NON SE NE VIENE FUORISe torno spesso su quell'argomento se ci torno fino alla noia fino a rompermi i coglioni da solo - oltre a romperli agli altri - è perché evidentemente mi crea problemi importanti. E addirittura una rabbia lessicale da non comunicazione: ci si incaglia sempre sulle stesse parole.
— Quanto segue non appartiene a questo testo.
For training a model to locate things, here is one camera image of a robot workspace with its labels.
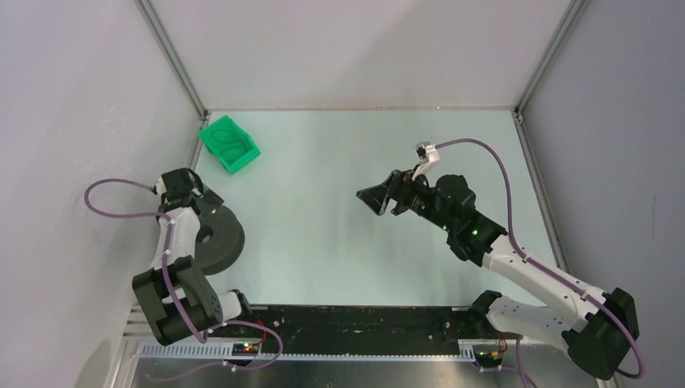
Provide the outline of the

Io arrivo alla fine alla mia metafora principale (quella che mi sembra inquadrare meglio la questione) cioè che se sono nel giardino più bello del mondo ma proprio il più bello bellissimo del mondo il più meraviglioso è comunque per me un'angoscia tremenda se c'è un recinto intorno se c'è un cancello chiuso: il giardino diventa una prigione. E tu ribatti che se c'è amore non c'è bisogno di cancelli e io ribatto «appunto! allora siamo d'accordo!» ma invece non siamo mica d'accordo perché se esco un attimo dal giardino tu soffri e questo è un cancellissimo un supercancello una muraglia cinese che ovviamente mi dà angoscia però tu dici che non c'è e io dico come fai a dire che non c'è e tu dici come faccio a dire che c'è e a me sembra così ovvio che c'è e a te che non c'è e niente non se ne viene fuori. Che poi anche tu stai meglio in un giardino libero tipo il Valentino che nel giardino murato di una villa borghese: che poi anche tu dici che non puoi stare in un posto solo: dunque ci assomigliamo dovremmo capirci perfettamente e invece niente non se ne viene fuori.